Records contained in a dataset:

○ ○ ○ ○ ○

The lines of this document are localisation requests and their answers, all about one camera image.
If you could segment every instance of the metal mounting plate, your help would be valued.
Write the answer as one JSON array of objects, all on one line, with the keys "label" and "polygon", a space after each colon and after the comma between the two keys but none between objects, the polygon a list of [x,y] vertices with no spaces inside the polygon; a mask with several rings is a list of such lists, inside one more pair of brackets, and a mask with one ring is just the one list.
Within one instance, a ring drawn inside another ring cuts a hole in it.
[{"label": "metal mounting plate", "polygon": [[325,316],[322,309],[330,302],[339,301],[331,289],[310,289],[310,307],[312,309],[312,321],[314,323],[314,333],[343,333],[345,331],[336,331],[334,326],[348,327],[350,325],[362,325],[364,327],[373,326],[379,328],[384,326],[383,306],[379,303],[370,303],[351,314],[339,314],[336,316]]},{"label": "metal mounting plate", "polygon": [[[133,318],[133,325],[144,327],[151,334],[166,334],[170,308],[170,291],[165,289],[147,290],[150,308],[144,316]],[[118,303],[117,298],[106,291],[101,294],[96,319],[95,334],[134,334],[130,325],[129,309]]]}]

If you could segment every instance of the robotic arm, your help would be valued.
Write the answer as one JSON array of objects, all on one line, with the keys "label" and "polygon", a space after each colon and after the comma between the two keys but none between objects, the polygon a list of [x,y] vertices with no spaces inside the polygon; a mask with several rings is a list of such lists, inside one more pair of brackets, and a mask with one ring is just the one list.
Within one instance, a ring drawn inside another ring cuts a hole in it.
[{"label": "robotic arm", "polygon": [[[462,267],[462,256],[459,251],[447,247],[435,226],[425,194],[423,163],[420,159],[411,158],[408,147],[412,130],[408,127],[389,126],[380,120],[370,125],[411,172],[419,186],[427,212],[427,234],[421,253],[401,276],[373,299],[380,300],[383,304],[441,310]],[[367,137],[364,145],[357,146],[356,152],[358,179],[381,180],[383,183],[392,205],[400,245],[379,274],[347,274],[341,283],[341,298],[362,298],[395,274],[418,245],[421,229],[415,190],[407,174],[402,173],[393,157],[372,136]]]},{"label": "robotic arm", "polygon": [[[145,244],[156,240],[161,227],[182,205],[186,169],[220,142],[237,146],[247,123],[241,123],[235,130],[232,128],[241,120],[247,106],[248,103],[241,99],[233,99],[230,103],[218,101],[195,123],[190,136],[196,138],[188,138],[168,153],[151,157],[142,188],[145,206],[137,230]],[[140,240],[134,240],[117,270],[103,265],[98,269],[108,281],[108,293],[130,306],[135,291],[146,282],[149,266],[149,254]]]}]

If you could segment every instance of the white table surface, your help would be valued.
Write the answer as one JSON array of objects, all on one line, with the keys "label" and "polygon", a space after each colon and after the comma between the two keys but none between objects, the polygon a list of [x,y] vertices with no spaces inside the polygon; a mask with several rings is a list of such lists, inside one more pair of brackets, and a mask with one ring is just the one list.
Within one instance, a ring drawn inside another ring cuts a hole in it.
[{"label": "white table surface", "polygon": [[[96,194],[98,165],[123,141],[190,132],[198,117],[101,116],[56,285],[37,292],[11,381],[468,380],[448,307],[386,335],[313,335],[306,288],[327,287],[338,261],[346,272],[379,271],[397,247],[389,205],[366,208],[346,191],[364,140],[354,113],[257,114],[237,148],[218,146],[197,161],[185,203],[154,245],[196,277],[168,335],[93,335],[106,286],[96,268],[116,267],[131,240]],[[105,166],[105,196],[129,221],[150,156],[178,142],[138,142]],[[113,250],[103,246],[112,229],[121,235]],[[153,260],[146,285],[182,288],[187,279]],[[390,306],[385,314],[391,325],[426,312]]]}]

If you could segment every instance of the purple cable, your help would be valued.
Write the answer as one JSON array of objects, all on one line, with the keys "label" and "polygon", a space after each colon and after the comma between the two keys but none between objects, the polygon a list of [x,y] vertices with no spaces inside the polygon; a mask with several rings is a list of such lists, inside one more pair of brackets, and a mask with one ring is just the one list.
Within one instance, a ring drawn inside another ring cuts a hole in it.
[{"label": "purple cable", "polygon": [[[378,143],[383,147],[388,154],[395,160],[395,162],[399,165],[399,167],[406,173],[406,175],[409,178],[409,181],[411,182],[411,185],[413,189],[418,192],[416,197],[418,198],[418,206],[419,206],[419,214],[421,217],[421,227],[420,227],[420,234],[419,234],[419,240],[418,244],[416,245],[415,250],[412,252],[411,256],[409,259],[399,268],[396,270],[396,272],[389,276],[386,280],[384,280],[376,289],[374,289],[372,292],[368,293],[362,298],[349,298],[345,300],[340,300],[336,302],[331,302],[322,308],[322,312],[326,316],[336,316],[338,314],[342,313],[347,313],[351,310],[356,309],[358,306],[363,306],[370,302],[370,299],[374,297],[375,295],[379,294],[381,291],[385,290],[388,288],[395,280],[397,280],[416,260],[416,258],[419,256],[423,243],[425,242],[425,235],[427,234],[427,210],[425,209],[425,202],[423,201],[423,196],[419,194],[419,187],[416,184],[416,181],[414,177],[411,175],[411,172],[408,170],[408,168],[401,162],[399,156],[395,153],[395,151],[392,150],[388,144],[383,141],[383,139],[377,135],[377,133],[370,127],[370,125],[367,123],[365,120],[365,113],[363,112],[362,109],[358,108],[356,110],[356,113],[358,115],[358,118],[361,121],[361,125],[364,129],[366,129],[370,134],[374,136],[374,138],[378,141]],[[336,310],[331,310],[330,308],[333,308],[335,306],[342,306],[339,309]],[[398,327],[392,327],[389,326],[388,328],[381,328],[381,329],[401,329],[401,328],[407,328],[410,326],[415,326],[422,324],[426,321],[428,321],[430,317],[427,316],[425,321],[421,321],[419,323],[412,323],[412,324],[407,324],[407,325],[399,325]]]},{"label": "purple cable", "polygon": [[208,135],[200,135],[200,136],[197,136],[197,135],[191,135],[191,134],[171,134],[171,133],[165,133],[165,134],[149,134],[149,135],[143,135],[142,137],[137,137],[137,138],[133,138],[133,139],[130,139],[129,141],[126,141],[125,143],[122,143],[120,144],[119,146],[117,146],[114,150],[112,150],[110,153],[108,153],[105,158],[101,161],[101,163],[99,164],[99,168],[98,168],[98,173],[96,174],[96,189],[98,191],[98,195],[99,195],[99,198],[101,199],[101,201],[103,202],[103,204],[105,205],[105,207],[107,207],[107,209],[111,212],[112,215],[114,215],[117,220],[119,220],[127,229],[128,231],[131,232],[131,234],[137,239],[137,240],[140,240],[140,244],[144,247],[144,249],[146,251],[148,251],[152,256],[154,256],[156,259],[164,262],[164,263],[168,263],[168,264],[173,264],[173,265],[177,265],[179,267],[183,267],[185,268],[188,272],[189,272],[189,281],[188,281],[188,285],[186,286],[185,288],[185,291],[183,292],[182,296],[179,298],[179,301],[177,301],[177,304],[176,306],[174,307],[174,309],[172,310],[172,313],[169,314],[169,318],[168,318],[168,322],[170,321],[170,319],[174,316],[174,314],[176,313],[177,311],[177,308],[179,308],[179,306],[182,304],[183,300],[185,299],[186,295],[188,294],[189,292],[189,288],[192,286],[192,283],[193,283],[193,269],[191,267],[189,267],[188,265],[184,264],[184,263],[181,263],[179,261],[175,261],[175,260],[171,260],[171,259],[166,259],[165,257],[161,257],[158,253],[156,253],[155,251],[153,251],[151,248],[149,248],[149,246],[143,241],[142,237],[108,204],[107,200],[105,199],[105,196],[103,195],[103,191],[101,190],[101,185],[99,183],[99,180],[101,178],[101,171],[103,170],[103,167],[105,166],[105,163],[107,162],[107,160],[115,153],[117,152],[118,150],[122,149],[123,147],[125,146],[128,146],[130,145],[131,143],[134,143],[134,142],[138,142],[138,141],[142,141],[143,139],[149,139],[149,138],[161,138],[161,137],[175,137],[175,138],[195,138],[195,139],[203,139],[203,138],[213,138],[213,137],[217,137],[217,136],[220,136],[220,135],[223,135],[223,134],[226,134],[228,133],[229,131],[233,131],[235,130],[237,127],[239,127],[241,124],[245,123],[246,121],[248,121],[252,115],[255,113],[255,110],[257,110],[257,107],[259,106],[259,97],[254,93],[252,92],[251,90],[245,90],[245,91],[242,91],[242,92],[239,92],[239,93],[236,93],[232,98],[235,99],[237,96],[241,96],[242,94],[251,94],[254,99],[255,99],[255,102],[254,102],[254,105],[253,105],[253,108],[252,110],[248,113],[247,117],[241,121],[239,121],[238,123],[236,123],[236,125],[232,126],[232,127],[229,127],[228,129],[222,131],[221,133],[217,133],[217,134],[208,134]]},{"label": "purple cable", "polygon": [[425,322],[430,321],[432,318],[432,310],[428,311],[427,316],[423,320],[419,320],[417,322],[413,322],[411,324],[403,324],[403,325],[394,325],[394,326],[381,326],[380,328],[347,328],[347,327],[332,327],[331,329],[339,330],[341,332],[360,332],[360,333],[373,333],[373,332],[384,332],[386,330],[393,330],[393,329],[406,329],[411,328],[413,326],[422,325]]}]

○ ○ ○ ○ ○

# Work required:
Output the data exactly, from the first line through the line that holds "If you could segment every instance of the metal", so that no later line appears.

# Answer to this task:
The lines of this document are localisation requests and their answers, all about one camera image.
If you could segment every instance of the metal mounting plate, your help would be valued.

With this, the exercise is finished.